Deutschland stoppt F-126-Fregatten und setzt auf MEKO-200-Klasse
Maria-Luise KensyDeutschland stoppt F-126-Fregatten und setzt auf MEKO-200-Klasse
Deutschland hat seine Pläne für den Marineschiffbau im Rahmen der Nationalen Sicherheits- und Wehrindustriestrategie grundlegend überarbeitet. Das Verteidigungsministerium strich das Fregattenprojekt F-126 und entschied sich stattdessen für den Bau von acht kleineren Einheiten der MEKO-200-Klasse. Die Entscheidung löste sowohl in der Industrie als auch bei Gewerkschaften Reaktionen aus.

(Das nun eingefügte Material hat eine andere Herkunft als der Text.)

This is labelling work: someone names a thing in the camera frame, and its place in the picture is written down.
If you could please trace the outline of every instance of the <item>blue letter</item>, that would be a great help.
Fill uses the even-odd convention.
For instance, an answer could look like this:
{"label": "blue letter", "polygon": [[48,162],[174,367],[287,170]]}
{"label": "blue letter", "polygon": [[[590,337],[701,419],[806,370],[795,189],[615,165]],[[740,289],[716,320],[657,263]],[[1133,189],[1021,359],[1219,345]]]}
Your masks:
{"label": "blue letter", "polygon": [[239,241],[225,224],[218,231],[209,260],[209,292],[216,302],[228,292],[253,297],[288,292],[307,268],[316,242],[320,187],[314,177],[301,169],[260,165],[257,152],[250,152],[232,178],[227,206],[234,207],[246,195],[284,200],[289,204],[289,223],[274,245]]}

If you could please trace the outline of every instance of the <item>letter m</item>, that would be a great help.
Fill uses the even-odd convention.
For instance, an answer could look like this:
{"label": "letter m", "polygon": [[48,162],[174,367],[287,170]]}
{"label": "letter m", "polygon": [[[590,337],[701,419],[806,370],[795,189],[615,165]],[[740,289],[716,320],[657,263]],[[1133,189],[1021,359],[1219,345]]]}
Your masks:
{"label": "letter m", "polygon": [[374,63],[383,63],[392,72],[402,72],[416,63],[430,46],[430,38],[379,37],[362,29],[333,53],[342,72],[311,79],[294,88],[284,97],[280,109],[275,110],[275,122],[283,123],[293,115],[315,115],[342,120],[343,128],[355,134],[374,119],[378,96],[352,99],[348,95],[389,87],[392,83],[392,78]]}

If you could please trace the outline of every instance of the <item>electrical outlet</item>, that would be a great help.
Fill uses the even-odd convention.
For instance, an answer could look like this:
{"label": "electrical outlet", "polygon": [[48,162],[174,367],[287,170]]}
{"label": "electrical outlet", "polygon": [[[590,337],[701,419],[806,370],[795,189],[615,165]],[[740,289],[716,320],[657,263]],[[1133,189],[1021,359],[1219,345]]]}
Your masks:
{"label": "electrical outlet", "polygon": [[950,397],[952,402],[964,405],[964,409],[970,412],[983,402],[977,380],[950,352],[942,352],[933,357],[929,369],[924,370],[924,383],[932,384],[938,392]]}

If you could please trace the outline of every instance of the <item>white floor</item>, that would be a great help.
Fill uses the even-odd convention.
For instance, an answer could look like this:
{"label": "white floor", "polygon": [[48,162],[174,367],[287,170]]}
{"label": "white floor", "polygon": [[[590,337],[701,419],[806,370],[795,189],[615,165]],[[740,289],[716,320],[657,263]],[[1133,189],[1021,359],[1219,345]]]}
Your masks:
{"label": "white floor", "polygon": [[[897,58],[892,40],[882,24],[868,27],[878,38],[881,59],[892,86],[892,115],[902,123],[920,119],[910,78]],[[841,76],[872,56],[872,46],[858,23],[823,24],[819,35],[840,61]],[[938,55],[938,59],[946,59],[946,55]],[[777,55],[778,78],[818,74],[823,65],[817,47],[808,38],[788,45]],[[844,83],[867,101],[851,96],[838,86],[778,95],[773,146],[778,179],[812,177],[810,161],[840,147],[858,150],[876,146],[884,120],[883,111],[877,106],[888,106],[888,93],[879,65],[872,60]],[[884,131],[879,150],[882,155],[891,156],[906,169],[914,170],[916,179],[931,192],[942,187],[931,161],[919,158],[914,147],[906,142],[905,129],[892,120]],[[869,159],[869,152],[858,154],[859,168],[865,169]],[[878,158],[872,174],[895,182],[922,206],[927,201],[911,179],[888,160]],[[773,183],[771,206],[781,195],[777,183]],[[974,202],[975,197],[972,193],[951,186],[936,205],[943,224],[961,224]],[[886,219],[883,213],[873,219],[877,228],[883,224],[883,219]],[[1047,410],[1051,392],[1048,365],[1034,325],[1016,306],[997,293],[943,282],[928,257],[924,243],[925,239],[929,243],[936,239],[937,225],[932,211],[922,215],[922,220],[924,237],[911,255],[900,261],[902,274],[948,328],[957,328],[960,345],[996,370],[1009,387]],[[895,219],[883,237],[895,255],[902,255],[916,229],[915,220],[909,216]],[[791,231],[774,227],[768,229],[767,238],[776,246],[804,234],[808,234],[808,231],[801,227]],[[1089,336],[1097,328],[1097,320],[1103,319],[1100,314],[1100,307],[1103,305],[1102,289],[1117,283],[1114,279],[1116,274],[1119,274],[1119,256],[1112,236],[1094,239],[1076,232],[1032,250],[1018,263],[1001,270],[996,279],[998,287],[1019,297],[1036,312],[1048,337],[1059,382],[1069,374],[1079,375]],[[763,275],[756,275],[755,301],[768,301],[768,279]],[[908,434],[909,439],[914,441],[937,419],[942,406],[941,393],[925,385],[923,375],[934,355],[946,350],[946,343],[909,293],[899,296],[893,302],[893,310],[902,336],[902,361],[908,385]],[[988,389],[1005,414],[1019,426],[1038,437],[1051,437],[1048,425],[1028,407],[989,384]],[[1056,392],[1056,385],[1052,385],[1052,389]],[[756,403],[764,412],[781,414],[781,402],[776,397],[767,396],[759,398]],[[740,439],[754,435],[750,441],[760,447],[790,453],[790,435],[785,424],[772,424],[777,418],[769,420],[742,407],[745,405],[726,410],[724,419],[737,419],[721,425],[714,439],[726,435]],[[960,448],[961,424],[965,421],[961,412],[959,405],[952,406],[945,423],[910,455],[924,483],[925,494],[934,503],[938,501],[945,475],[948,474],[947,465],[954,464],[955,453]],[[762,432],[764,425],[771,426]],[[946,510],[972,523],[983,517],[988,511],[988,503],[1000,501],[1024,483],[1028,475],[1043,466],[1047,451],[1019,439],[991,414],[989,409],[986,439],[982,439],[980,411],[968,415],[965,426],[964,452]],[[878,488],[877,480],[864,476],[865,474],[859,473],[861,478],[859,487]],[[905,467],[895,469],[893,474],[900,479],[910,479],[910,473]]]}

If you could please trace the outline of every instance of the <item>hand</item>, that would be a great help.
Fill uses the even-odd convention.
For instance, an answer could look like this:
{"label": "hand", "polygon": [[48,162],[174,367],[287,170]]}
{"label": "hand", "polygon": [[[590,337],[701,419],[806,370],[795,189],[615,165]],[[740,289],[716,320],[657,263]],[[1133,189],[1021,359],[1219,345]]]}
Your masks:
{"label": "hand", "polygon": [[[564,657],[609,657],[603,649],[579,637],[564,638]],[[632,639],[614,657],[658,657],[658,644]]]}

Das deutsche Verteidigungsministerium bestätigte das Ende des F-126-Programms. Stattdessen wird die ThyssenKrupp Marine Systems (TKMS) acht Fregatten des Typs MEKO-200 bauen. Der Schritt steht im Einklang mit den Bestrebungen des Landes, den Marineschiffbau als Schlüsseltechnologie der Streitkräfte zu priorisieren.
Jürgen Kerner, stellvertretender Vorsitzender der IG Metall, äußerte Bedenken hinsichtlich der bereits investierten 2,3 Milliarden Euro für die Entwicklung der F-126. Er forderte Transparenz darüber, wie diese Mittel künftig verwendet werden. Zudem betonte Kerner, dass Verteidigungsminister Boris Pistorius sicherstellen müsse, dass TKMS auch andere Werftstandorte einbezieht – darunter Naval Vessels Lürssen (NVL), das kürzlich von Rheinmetall übernommen wurde.
Die IG Metall verlangte eine vollständige Einbindung der gesamten deutschen Werftenindustrie in die neuen Pläne. Unterdessen brach der Aktienkurs von Rheinmetall nach der Bekanntgabe des Ministeriums deutlich ein.
Die Streichung des F-126-Projekts markiert einen Strategiewechsel in der deutschen Marinepolitik. Nun sollen acht Fregatten der MEKO-200-Klasse gebaut werden, wobei eine breitere Zusammenarbeit der Branche gefordert wird. Die finanziellen und industriellen Folgen der Entscheidung bleiben jedoch weiterhin genau unter Beobachtung.